While enthusiastic statements and social-media reactions often follow Globes nominations, Hollywood mostly responded with crickets Monday. Any full-fledged embrace by the industry eluded the HFPA.

Only a handful of nominees — including Rihanna for “Black Panther: Wakanda Forever,” Kevin Costner for “Yellowstone,” Hugh Jackman for “The Son” — publicly celebrated. Social accounts for many of the films promoted their Globe nods, though. Much of the “Banshees of Inisherin” cast responded with statements only late in the day.

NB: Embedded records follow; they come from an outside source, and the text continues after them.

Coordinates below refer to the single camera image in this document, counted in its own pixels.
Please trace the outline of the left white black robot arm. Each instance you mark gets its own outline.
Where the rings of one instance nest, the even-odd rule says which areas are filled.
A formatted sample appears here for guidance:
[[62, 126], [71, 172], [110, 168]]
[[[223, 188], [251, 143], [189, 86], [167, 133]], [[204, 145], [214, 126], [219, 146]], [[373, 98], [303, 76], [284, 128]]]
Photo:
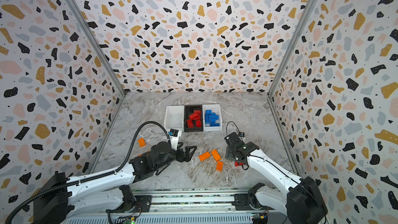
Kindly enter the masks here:
[[65, 173], [48, 180], [33, 201], [34, 223], [60, 224], [68, 217], [92, 209], [129, 211], [135, 205], [130, 185], [160, 175], [172, 162], [191, 161], [196, 146], [176, 149], [169, 142], [159, 142], [127, 162], [87, 176], [68, 178]]

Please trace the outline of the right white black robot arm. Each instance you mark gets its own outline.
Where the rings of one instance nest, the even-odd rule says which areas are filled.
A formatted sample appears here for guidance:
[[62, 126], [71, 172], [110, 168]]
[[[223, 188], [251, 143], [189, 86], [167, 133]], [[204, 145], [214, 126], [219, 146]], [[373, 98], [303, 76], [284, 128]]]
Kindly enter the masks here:
[[227, 157], [244, 170], [254, 169], [267, 178], [276, 189], [257, 183], [245, 194], [235, 194], [236, 210], [252, 209], [255, 224], [265, 224], [269, 210], [285, 215], [292, 224], [326, 224], [327, 207], [317, 183], [310, 177], [301, 178], [268, 157], [256, 144], [245, 143], [242, 133], [232, 132], [225, 139]]

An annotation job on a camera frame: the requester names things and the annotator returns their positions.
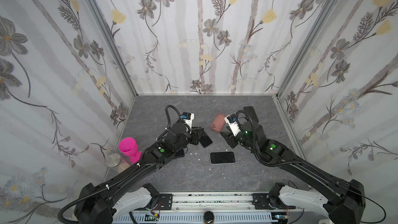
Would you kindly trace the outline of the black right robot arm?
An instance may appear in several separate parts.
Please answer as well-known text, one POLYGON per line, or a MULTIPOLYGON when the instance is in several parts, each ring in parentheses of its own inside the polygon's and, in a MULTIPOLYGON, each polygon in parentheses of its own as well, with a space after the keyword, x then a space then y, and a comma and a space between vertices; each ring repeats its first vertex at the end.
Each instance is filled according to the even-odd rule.
POLYGON ((258 123, 239 125, 225 119, 227 131, 221 135, 232 147, 242 146, 254 154, 257 161, 269 168, 280 168, 310 186, 298 190, 276 183, 261 203, 268 209, 299 207, 328 217, 335 224, 361 222, 366 202, 364 186, 329 174, 302 159, 284 144, 268 139, 258 123))

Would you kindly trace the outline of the black phone case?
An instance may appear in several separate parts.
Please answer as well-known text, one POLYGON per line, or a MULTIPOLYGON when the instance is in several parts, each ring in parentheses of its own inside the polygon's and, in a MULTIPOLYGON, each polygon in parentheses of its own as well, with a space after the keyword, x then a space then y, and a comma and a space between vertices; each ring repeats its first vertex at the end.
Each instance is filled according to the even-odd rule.
POLYGON ((248 115, 253 120, 253 122, 255 122, 255 123, 259 122, 258 116, 257 116, 253 106, 246 106, 243 108, 243 110, 248 113, 248 115))

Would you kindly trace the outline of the pink phone case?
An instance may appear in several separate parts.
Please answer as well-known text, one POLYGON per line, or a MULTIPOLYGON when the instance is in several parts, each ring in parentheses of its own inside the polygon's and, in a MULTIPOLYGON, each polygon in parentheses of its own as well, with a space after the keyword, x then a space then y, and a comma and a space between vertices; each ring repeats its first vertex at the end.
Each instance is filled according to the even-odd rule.
POLYGON ((216 118, 213 120, 212 124, 210 125, 210 128, 216 132, 220 132, 222 128, 225 125, 225 115, 219 113, 216 118))

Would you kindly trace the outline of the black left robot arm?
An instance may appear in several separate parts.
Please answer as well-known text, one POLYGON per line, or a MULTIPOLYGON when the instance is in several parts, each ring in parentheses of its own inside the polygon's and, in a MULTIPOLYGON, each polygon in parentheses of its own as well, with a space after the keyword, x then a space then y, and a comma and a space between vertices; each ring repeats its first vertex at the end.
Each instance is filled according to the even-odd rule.
POLYGON ((154 208, 159 202, 159 192, 150 183, 134 192, 131 188, 174 160, 176 153, 189 144, 197 145, 203 133, 201 127, 190 128, 177 122, 165 129, 134 165, 98 186, 92 183, 84 186, 79 198, 68 205, 75 208, 77 223, 111 224, 114 219, 131 211, 154 208))

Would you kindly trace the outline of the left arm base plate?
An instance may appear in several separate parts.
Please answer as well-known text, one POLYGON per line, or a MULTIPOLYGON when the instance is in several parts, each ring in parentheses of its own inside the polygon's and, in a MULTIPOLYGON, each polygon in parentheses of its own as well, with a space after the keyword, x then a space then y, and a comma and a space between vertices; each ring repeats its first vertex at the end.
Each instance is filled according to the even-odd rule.
POLYGON ((172 209, 172 203, 172 194, 160 194, 155 200, 151 200, 146 207, 136 208, 134 211, 170 211, 172 209))

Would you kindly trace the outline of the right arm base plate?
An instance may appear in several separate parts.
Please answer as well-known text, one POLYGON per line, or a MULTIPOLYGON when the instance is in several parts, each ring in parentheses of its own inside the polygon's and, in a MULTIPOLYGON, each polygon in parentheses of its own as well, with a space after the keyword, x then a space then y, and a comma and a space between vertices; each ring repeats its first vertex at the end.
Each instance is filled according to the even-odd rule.
POLYGON ((267 209, 267 210, 274 210, 274 209, 282 209, 287 210, 289 209, 296 209, 295 206, 285 205, 279 197, 276 196, 269 196, 268 193, 257 193, 252 194, 252 204, 255 206, 255 209, 267 209))

The HFPA has historically been derided — sometimes even by their own hosts — for less diverse nominees and off-the-wall picks. The film nominees Monday included eight people of color among the 30 acting individual acting nominees. No woman was nominated for best director. None of the films up for best picture in either category was directed by women.

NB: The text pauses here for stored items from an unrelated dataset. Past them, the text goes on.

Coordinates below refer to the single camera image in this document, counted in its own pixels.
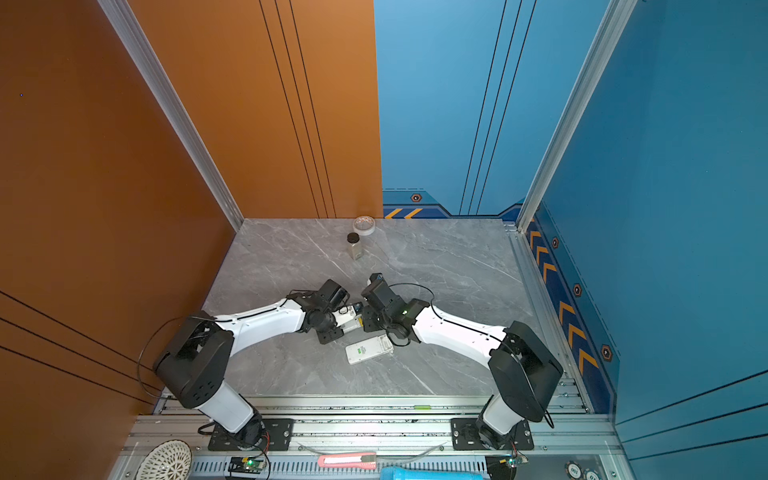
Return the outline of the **white remote with display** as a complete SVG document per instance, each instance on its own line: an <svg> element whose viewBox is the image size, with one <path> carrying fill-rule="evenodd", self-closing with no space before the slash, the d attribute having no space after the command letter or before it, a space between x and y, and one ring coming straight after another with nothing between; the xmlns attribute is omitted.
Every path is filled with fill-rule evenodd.
<svg viewBox="0 0 768 480"><path fill-rule="evenodd" d="M357 316L340 326L344 334L348 334L349 332L361 329L362 327L363 325L360 316Z"/></svg>

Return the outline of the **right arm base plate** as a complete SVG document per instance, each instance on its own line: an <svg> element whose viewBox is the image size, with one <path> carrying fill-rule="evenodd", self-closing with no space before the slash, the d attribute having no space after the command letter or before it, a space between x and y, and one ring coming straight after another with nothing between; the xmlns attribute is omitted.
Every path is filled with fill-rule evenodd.
<svg viewBox="0 0 768 480"><path fill-rule="evenodd" d="M500 434L482 424L479 419L453 418L450 420L453 448L457 451L532 451L535 448L529 423L522 420L506 434Z"/></svg>

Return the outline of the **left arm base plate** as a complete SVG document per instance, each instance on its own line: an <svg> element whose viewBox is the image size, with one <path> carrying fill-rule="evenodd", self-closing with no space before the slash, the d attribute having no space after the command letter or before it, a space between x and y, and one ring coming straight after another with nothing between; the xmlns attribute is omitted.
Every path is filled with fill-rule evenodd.
<svg viewBox="0 0 768 480"><path fill-rule="evenodd" d="M214 422L209 451L288 451L294 429L290 418L267 418L249 421L237 433L227 431Z"/></svg>

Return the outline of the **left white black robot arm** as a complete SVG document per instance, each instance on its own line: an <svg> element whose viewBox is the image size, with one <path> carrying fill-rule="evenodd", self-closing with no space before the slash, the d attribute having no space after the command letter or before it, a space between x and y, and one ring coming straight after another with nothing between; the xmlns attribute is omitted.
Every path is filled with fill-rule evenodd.
<svg viewBox="0 0 768 480"><path fill-rule="evenodd" d="M292 290L273 304L223 315L204 311L188 316L153 365L155 375L184 408L198 410L242 448L257 447L266 436L261 414L227 384L232 356L284 334L314 331L322 345L344 335L361 306L333 280L317 290Z"/></svg>

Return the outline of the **white remote control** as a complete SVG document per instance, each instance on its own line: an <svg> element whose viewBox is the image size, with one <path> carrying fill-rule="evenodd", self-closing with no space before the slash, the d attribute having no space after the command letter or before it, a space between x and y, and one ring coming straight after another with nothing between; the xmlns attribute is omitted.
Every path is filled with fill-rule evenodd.
<svg viewBox="0 0 768 480"><path fill-rule="evenodd" d="M386 334L368 338L345 348L347 361L350 365L390 354L393 350L394 345Z"/></svg>

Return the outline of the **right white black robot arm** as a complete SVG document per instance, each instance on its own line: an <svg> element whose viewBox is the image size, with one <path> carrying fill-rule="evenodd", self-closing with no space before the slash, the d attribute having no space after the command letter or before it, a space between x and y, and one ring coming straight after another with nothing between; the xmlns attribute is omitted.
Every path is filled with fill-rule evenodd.
<svg viewBox="0 0 768 480"><path fill-rule="evenodd" d="M484 448L531 450L530 425L554 426L548 407L564 369L527 324L485 325L444 312L432 300L406 301L380 273L369 277L362 297L365 331L384 332L395 347L436 345L489 370L495 390L474 426Z"/></svg>

The show, which will be telecast Jan. 10 and hosted by stand-up comedian Jerrod Carmichael, is trying to mount a comeback. A Los Angeles Times investigation in early 2021 found that the HFPA then had no Black members, a revelation compounded by other allegations of ethical improprieties. Many stars and studios said they would boycott the show. Tom Cruise returned his three Globes.

NBC last year canceled the telecast for this past January. Instead, the Golden Globes were quietly held in a Beverly Hilton ballroom without any stars in attendance. Winners were announced on Twitter.

Over the last year and a half, the HFPA has enacted reforms and revamped its membership to now number 96 people, including six Black voting members.

NBC has praised the HFPA for its ongoing reforms but also reworked its contract: The network will broadcast the 2023 show in a one-year deal, making January’s show a possible make-or-break moment. NBC also shifted the telecast to a Tuesday, from the Globes’ previous Sunday night perch, and will also stream the ceremony on Peacock.

The HFPA sold the Globes earlier this year to Todd Boehly’s Eldridge Industries, which is turning it from a nonprofit to a for-profit venture. The firm also owns Dick Clark Productions, which produces the Globes, and the award show’s longtime home, the Beverly Hilton in Beverly Hills.

For Hollywood studios, the Globes can be a useful marketing tool that helps drive audiences to contenders ahead of the Academy Awards, which will be held March 12. In the past year, no other awards body has emerged as a Globes replacement. With modest ticket sales thus far for many of the fall’s most acclaimed dramas, some in the industry will surely hope to see the Globes restored to their former luster.